FuseOne AWR takes his art indoors 

click to enlarge PHOTO BY NATHAN DUDDLES
  • Photo by Nathan Duddles
An art show named Perilous has to be pretty damn edgy. Veteran graffiti artist FuseOne AWR indeed takes his street art savvy into a whole different realm with his latest offering, which opened June 1 at The Machine Shop. More accurately, Fuse, a 45-year-old home restoration and interior professional named Larry Masters, decided to merge both of his worlds: The show features furniture and wall art as well as glass pieces, all of it adorned with his world-class graffiti.

“I really wanted people to step into my world and kind of see what I want to see and what I like,” he says. “It’s an expression of who I am and what I grew up with.”

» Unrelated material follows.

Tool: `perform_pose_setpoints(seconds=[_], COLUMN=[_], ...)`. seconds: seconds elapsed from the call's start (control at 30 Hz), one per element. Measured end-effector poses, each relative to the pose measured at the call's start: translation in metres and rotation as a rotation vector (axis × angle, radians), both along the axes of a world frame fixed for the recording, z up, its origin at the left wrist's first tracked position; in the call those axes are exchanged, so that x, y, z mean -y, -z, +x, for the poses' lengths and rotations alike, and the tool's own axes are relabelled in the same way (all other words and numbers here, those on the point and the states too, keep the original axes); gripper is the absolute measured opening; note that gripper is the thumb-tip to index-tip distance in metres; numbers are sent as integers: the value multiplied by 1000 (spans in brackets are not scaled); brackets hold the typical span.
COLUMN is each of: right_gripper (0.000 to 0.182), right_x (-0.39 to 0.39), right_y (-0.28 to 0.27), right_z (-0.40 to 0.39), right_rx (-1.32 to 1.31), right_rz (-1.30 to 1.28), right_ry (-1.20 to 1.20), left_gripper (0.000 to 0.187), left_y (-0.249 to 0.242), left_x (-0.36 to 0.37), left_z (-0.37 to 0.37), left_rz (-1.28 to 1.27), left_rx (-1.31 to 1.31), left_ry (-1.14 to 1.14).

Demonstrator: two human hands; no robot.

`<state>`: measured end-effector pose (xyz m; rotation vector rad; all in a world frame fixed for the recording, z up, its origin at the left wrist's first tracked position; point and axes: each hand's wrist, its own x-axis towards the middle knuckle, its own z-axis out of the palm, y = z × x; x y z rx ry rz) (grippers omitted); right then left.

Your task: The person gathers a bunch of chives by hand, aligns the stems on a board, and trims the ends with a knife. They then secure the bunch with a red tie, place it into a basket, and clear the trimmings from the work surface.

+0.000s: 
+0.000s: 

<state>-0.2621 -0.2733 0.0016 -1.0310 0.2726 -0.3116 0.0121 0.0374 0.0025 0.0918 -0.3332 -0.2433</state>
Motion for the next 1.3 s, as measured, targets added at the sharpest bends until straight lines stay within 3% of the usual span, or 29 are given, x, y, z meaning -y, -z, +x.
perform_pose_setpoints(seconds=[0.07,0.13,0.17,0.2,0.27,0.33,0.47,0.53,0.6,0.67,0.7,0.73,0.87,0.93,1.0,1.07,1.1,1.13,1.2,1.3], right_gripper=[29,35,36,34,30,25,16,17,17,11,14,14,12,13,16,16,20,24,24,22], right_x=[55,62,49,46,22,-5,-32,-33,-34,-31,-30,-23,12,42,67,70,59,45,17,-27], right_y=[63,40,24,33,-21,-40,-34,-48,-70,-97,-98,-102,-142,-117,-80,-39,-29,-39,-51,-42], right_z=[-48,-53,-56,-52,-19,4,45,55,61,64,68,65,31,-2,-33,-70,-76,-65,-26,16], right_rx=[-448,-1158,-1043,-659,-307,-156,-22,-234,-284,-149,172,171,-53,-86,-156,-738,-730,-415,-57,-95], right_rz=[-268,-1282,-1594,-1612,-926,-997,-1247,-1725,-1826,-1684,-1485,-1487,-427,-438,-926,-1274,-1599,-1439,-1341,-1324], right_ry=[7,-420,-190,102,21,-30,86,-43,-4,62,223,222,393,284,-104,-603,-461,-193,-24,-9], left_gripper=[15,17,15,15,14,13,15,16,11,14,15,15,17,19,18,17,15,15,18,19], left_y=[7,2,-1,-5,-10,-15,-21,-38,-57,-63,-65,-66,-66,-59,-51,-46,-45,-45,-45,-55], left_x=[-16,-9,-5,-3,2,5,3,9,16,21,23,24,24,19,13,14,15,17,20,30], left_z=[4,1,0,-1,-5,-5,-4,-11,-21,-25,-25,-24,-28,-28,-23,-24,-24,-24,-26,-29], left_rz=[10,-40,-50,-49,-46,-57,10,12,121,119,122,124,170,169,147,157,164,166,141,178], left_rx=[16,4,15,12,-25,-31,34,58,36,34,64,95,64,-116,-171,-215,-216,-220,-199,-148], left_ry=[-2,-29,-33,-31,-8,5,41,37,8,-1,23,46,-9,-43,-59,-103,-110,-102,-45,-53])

Fuse grew up in Los Angeles. During the mid-’80s, he saw his first graffiti and decided he wanted to be part of that world. Painting in abandoned and rundown areas, he soon became one of the founding members of a crew called AWR (Angels Will Rise, Art Work Rebels,) one of the top-caliber graffiti crews in the world.

“When I was growing up, [graffiti] was purely negative. But that was also part of the allure for me. We’d go into these decrepit areas and make it better by creating art. In a way, it felt like a Robin Hood mission,” he says, noting he loves to get his hands dirty and really get into the creation process. 
With the pieces in Perilous highlighting broken glass, for example, he says, “It’s really exciting, because I never know how the pieces are going to turn out ... it’s not total control ... there’s a lot of tension, and energy, and I’m really trying to recapture that feeling I get when I’m outside, painting a wall in a big space.”

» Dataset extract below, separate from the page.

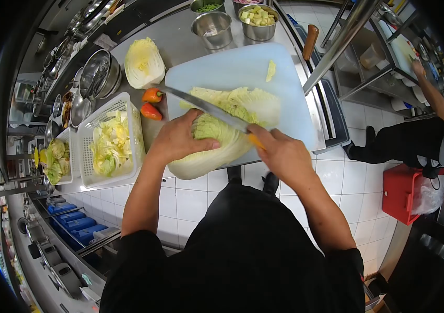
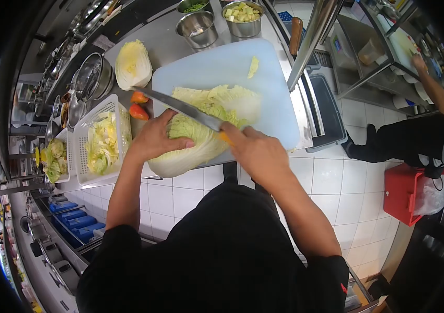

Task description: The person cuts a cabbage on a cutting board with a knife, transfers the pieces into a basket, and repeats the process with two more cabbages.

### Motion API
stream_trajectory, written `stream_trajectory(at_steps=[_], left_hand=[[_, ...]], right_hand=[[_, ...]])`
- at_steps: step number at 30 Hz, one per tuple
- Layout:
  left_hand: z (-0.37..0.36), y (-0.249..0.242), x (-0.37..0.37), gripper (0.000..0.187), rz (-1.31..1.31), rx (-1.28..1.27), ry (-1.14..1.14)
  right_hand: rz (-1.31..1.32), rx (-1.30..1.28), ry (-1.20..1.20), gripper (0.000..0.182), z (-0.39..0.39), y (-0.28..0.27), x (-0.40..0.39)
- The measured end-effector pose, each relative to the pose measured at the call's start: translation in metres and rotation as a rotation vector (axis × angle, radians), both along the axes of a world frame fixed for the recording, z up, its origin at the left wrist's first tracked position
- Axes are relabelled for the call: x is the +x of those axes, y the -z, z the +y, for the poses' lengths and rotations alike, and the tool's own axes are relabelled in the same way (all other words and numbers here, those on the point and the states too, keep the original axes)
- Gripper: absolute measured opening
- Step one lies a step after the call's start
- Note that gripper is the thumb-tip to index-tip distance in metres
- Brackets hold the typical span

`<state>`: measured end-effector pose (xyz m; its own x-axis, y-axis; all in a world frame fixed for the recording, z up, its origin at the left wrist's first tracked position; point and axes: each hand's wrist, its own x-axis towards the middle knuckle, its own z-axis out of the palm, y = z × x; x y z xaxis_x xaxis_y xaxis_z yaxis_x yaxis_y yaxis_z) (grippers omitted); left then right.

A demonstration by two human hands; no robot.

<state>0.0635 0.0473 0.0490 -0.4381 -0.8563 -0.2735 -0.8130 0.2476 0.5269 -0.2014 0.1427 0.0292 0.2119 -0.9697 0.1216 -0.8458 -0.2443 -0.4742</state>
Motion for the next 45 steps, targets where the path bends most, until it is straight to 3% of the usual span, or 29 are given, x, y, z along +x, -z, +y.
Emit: stream_trajectory(at_steps=[5, 7, 12, 18, 26, 30, 36, 43, 45], left_hand=[[0.008, -0.003, 0.005, 0.091, 0.061, 0.020, -0.051], [0.006, 0.001, 0.015, 0.086, 0.182, 0.081, -0.086], [0.009, 0.021, 0.049, 0.072, 0.620, 0.393, -0.301], [0.031, 0.053, 0.077, 0.071, 0.854, 0.676, -0.619], [0.028, 0.059, 0.084, 0.071, 0.832, 0.721, -0.685], [0.034, 0.066, 0.088, 0.070, 0.905, 0.690, -0.613], [0.041, 0.066, 0.113, 0.061, 1.096, 0.625, -0.731], [-0.048, 0.053, 0.105, 0.064, 0.727, 0.426, -0.704], [-0.046, 0.028, 0.085, 0.064, 0.549, 0.223, -0.606]], right_hand=[[0.035, 0.151, 0.086, 0.036, 0.040, 0.024, -0.073], [-0.111, 0.162, 0.115, 0.036, 0.044, 0.025, -0.084], [-0.238, 0.074, 0.135, 0.037, 0.028, 0.009, -0.049], [-0.159, 0.042, -0.026, 0.039, 0.027, 0.017, 0.001], [-0.036, 0.438, -0.020, 0.037, 0.034, 0.005, -0.018], [-0.102, 0.424, -0.060, 0.035, -0.005, 0.032, 0.000], [-0.173, 0.435, 0.024, 0.036, -0.024, 0.036, -0.020], [-0.192, 0.166, 0.262, 0.034, 0.008, -0.012, -0.065], [-0.159, 0.142, 0.339, 0.034, 0.022, -0.013, -0.087]])
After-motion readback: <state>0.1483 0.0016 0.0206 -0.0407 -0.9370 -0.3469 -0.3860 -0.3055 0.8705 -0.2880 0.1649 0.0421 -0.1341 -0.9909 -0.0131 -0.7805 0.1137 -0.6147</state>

Fuse created a piece on-site in the courtyard of the Colorado Springs Fine Arts Center as just one part of the 2015 Aerosol Exalted exhibit, which showcased the work of friends and fellow artists El Mac and Retna. Perilous is not that, he says, as it’s not in a formal building dedicated largely to fine art. The Machine Shop’s the perfect venue, he feels, because of its industrial design. Beyond the glass elements, he notes steel frames around some of his works, materials that are similar to the building’s structure.

“I’m trying to really do something that’s unique and different than anything I’ve seen,” he says. “I’m sure there’s someone out there somewhere doing it, but I’m trying to get off the beaten path and go down a trail that hasn’t been blazed.”